第四十一話 始まりはいつも儚くて-5
「これは罠か!? くっ、抜け出せない!」
「白剛、謀ったな貴様ァ!」
「フハハハハハッ! 騙されるお主らが悪い! 私はまだ諦める気などないぞ!」
白剛は高笑いをして、彼の車椅子は巨大なロボットに変形する。
「私の秘密兵器その二! 『戦闘用散髪台・デストロイバーバー』! このマシンには四つの装備がある! ドライヤー型火炎放射器『セットアップ・ファン』、ヘアスプレー型ライオットガン『スタイリング・エアロゾル』、ヘアアイロン型スチームプレッサー『ヒート・ディネイチュレーション』、バリカン型トラバサミ『クリップ・バレッタ』! どれも我々WIGが開発した自慢の対エクステンド兵器!」
デストロイバーバーの背部から四本のアームが展開され、四つの装備をそれぞれの手に持つ。
「セットアップ・ファン! 炎を風に乗せて焼き尽くせ!」
「火を噴くドライヤーってどう考えても不良品だろ!」
バーナーのように炎を吐き出すドライヤーがハサミの周囲を炎で囲む。
「スタイリング・エアロゾル! EXスタイルを封じてしまえ!」
「こっちはローゲンの時に断髪式が使っていた武器か!」
霧状のスタイリング剤が散布され、ハサミは霧に当たらない場所まで後退しようとする。
だが、ハサミが進もうとした鉄骨の通路は蒸気を噴き出すヘアアイロンに潰されて道を閉ざされる。
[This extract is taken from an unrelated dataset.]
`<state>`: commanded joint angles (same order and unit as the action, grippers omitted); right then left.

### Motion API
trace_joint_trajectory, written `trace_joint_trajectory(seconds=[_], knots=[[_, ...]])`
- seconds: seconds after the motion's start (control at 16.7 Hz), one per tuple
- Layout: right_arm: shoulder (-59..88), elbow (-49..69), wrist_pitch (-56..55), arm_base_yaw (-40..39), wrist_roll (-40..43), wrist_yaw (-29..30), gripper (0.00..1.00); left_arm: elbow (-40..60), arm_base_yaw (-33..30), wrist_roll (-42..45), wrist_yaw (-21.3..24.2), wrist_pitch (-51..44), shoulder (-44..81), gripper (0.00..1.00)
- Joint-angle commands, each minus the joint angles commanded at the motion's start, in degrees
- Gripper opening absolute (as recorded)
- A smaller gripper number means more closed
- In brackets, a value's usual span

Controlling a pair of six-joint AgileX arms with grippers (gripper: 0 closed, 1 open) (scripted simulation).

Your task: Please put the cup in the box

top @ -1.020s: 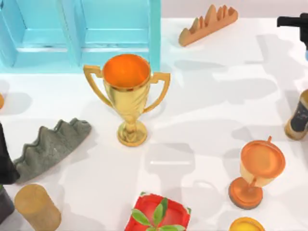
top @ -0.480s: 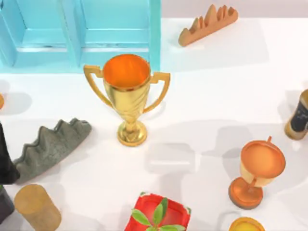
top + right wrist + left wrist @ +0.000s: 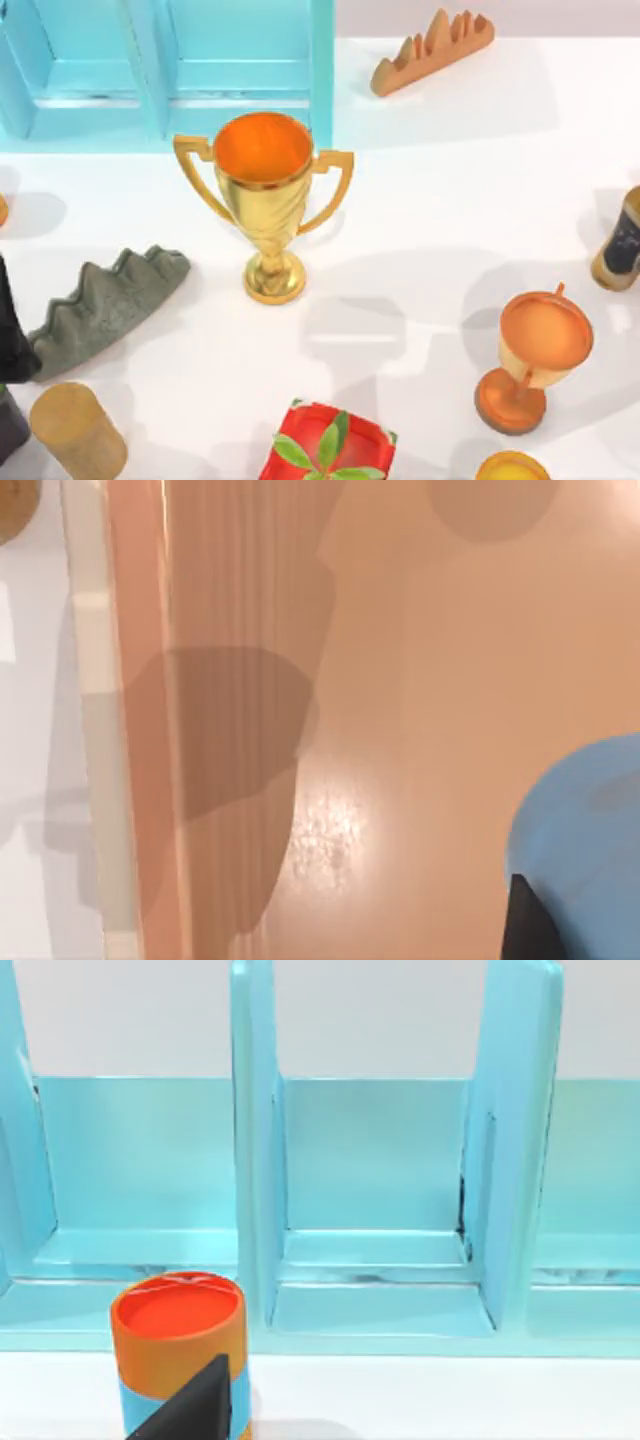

更に振り返った先には手動式バリカンがじわじわと迫ってくる。
「フハハハッ! 貴様一人を相手にするのならばこのデストロイバーバーで充分! 詰めの甘さが仇となったな右左原ハサミ! 死ねえっ!」
巨大バリカンが逃げ場を失ったハサミに喰らいかかる。
「ハサミを殺すことはこの僕が許しませんよ」
しかし、次の瞬間、バリカンを持ったアームは謎の光線に焼き切られていた。
「このビームは――桂ァ! 私を裏切ったのかァッ!」
ヘッド・ギアの傍には白いタキシードに身を包んだ桂の姿があった。
「――【エンゼルヘイロー×レンブラント】」
桂の頭から光輪が浮かび上がり、光輪から一筋の光線が放たれる。
光線はデストロイバーバーの手足を一本ずつ切り落としていく。
「くっ! ぐおっ! おのれぇ! 私の最高傑作が!」
全ての手足を失ったデストロイバーバーは転倒して、コックピットから白剛が這いずって出てくる。
桂はエンゼルヘイローの光線で白剛の頭を狙い撃つ。
「ひいっ!」
光線は白剛の頬をかすめただけで直撃はしなかったが、白剛はすっかり委縮してしまっていた。
「止めろ桂! 白剛はお前の家族だろう!」
ハサミが桂と白剛の間に割って入る。
「おや、お父様を庇うのかい? ハサミ、君は優しい子だね」
桂は微笑み、旋風とフモウを捕えていたアームを光線で破壊する。
「貴様、私たちを助けたのか?」
「とんでもない。ただ、僕は敵を庇おうというハサミの行動に少しばかり感動しただけだよ」
「……桂、私のことはわかるか?」
「ああ。旋風、警察署の一件の報告で君がカミキリだったと聞いた時は驚いたよ。ずっと憎んでいた愛しい人の仇が、まさかその愛しい人だったなんて」
「ずっと黙っていてすまない。だが、これで君が復讐をする理由もなくなった。 白剛も倒されたことだし、戦いは止めて――」
「だけど、僕の復讐はまだ終わっていないんだ」
桂はデストロイバーバーの残骸から拾い上げた装置を操作する。
すると、天井が開いてヘッド・ギアの周囲に柵が張り巡らされ、桂とハサミたちは柵の中に閉じ込められる。